Pick out every line of the entries below where "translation" occurs, and copy those lines.

===== The input

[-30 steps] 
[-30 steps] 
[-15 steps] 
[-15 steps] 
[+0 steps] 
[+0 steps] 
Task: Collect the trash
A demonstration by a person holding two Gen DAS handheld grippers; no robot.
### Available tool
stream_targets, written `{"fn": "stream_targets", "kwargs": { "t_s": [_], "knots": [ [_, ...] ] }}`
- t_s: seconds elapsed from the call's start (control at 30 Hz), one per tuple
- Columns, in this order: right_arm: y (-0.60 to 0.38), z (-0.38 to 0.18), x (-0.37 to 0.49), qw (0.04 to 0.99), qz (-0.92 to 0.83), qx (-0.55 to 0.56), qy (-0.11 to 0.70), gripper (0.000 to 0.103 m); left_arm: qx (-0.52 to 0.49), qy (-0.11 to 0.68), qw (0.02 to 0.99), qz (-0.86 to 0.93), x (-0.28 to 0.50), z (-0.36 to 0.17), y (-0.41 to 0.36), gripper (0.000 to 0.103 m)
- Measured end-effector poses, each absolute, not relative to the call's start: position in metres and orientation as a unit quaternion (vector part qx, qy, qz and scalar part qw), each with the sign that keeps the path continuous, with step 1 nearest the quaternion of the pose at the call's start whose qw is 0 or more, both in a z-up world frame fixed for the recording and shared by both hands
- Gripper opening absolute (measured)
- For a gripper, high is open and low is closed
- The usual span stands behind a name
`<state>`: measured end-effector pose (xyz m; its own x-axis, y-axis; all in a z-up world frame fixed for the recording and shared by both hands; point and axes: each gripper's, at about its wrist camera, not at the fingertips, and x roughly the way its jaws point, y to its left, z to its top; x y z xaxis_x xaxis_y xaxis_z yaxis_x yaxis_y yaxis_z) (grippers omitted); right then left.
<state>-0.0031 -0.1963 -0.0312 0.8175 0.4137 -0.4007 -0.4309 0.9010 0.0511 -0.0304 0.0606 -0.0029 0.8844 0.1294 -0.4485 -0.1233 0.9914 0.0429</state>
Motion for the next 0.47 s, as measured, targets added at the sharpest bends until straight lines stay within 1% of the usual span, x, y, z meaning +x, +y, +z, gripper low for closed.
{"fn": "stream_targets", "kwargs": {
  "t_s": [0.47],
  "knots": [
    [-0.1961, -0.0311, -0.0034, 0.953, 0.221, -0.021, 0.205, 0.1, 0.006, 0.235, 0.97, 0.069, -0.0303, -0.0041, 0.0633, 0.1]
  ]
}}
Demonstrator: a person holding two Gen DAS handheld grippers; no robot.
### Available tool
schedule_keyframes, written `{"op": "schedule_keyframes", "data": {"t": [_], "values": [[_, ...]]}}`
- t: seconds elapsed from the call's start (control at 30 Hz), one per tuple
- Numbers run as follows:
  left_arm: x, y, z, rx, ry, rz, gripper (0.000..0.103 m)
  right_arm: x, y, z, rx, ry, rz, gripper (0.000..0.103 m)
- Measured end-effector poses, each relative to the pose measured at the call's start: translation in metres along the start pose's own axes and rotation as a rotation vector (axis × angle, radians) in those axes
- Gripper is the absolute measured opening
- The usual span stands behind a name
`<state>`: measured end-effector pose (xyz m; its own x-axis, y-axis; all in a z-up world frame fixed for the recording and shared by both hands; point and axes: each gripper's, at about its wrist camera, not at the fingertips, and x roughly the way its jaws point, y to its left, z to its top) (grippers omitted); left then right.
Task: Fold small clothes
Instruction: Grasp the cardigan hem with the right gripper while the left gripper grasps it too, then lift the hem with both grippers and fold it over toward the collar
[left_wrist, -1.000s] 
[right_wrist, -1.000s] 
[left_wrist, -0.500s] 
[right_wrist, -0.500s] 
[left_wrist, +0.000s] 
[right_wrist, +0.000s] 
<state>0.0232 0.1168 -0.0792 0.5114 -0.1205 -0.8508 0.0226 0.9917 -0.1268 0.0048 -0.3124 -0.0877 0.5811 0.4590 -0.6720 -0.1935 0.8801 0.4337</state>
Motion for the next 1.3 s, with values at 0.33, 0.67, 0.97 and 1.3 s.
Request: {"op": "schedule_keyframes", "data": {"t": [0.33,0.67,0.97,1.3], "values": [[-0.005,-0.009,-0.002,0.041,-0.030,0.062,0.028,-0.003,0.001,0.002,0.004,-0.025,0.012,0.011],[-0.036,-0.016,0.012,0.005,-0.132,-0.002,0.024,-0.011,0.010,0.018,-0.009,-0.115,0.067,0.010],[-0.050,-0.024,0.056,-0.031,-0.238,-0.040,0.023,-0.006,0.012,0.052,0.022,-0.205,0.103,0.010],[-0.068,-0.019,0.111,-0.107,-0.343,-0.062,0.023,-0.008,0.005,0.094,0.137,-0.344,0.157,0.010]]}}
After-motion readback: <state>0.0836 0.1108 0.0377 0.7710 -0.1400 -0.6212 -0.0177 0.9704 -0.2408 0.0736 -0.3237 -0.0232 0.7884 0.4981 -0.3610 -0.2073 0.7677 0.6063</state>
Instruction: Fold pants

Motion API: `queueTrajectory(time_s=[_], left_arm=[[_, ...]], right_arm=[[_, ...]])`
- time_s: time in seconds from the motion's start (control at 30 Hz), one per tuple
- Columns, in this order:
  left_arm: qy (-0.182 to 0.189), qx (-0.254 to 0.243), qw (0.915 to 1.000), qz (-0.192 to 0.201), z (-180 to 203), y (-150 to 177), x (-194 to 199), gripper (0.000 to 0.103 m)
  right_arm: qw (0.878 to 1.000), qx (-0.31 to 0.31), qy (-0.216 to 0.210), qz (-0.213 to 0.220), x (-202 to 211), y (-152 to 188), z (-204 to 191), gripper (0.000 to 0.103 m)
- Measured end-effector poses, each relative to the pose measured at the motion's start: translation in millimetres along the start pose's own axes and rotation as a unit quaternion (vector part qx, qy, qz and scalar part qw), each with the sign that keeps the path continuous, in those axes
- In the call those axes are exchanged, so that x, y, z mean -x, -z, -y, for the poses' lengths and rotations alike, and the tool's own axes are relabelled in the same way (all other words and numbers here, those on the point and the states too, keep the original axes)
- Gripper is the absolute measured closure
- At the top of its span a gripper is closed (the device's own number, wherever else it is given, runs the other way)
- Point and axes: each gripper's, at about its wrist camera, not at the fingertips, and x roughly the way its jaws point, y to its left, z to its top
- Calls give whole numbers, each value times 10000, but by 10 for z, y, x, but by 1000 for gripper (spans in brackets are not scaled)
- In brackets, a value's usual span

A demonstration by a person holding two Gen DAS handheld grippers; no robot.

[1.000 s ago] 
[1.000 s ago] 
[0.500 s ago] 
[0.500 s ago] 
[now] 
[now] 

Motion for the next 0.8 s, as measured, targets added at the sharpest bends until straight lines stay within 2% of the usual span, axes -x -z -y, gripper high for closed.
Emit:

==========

[Written reply]:
- Measured end-effector poses, each relative to the pose measured at the call's start: translation in metres along the start pose's own axes and rotation as a rotation vector (axis × angle, radians) in those axes
- Measured end-effector poses, each relative to the pose measured at the motion's start: translation in millimetres along the start pose's own axes and rotation as a unit quaternion (vector part qx, qy, qz and scalar part qw), each with the sign that keeps the path continuous, in those axes

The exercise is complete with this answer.